= Beginning of Section =

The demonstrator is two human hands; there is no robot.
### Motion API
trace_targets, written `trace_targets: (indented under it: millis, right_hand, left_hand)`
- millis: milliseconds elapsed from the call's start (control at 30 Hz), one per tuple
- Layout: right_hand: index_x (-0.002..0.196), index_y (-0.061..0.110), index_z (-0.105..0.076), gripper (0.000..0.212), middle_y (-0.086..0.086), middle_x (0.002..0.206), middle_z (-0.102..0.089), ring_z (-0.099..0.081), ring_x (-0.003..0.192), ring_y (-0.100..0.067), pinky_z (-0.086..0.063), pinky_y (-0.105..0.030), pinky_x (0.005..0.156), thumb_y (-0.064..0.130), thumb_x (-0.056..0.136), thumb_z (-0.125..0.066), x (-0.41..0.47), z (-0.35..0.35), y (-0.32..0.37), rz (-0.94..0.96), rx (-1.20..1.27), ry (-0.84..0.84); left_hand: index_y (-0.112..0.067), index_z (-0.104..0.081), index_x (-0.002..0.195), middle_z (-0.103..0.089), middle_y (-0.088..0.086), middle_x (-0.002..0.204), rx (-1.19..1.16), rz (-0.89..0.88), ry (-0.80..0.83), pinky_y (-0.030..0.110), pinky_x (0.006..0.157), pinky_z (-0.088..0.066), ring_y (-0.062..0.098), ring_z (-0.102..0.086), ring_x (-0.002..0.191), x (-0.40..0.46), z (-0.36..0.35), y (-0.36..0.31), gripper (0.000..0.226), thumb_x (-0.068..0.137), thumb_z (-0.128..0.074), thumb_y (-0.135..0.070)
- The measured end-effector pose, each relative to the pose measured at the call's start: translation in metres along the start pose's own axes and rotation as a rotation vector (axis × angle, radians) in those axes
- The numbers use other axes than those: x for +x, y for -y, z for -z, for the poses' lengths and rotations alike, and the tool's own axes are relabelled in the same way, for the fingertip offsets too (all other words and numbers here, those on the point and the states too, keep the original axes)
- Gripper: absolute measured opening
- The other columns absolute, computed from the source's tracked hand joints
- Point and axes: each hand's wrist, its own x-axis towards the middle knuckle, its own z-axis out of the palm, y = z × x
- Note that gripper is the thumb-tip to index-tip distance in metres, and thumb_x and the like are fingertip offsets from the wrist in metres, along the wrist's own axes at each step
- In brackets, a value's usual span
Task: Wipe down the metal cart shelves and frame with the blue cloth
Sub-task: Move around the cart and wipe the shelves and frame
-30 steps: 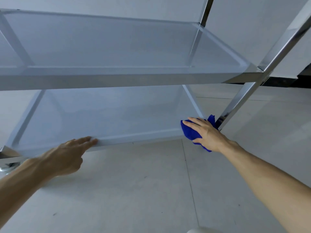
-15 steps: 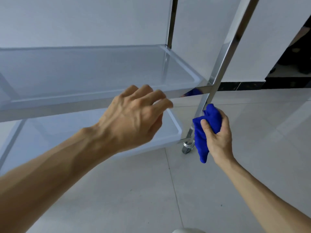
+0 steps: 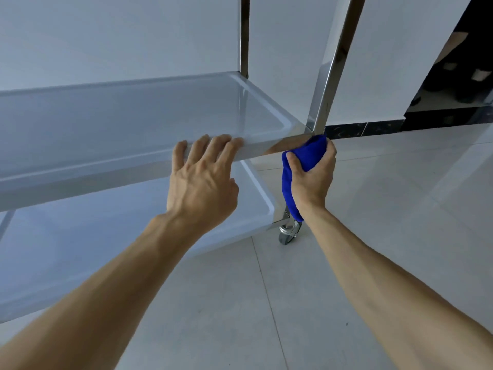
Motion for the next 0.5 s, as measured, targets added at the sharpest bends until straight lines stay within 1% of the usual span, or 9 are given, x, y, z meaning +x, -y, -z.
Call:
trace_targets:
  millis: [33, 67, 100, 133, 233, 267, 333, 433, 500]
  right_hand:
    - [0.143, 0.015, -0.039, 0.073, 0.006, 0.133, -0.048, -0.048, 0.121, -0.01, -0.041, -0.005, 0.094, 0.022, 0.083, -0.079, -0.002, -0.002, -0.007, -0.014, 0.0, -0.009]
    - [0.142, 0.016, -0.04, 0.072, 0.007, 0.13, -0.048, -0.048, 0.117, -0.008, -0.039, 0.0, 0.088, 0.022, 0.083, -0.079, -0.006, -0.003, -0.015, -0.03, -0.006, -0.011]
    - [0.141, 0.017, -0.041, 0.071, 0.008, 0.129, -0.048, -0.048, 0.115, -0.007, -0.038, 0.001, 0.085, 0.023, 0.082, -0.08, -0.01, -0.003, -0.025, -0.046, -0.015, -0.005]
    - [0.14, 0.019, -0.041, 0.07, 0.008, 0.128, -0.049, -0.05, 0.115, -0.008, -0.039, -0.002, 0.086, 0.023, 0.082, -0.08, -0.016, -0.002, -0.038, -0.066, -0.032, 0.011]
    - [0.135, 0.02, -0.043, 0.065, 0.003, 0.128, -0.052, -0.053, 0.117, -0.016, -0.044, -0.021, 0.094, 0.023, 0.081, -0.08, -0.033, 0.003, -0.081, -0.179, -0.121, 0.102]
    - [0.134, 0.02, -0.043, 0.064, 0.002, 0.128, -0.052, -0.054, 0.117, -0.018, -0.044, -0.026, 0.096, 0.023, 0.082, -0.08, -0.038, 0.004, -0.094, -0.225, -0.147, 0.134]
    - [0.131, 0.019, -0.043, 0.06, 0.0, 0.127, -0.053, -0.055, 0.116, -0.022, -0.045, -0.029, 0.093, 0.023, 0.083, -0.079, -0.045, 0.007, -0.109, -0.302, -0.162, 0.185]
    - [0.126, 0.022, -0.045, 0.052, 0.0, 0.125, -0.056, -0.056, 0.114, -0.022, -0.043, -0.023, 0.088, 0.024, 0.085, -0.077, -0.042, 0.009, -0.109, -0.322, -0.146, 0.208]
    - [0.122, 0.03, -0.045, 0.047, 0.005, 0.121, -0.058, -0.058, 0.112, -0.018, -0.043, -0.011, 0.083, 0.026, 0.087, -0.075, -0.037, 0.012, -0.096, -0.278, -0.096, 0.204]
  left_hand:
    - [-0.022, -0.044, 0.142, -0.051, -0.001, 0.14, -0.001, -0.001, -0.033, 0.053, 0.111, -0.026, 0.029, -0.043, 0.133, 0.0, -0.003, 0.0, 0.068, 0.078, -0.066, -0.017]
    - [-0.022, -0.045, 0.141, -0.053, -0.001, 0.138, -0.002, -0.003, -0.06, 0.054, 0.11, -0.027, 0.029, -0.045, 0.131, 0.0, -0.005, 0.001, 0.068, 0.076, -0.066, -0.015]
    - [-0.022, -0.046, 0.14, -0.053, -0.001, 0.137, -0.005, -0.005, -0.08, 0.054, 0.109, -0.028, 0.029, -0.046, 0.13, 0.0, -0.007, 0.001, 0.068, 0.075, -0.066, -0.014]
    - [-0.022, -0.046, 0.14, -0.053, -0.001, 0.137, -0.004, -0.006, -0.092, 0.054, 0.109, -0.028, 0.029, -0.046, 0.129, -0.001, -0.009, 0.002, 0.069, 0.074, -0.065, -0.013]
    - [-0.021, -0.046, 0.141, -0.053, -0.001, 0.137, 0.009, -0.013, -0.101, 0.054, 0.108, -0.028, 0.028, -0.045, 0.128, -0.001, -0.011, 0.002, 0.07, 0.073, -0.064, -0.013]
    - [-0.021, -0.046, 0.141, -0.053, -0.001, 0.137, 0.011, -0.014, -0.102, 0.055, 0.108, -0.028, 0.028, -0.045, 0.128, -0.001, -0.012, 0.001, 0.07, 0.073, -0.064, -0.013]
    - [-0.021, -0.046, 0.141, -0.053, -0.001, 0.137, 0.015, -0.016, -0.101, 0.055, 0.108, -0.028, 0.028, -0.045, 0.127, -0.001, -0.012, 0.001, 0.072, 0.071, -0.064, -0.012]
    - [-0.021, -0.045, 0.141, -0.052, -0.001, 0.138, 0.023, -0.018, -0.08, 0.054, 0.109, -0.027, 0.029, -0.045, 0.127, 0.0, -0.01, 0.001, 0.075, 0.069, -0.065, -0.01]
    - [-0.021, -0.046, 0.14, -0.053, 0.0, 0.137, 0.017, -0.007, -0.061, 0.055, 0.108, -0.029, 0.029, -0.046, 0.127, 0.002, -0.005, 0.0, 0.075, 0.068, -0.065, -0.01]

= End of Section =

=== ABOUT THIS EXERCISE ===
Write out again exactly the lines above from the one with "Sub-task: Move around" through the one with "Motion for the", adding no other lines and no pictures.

=== ANSWER TO THIS PROBLEM ===
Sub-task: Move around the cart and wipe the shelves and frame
-30 steps: 
-15 steps: 
+0 steps: 
Motion for the next 0.5 s, as measured, targets added at the sharpest bends until straight lines stay within 1% of the usual span, or 9 are given, x, y, z meaning +x, -y, -z.

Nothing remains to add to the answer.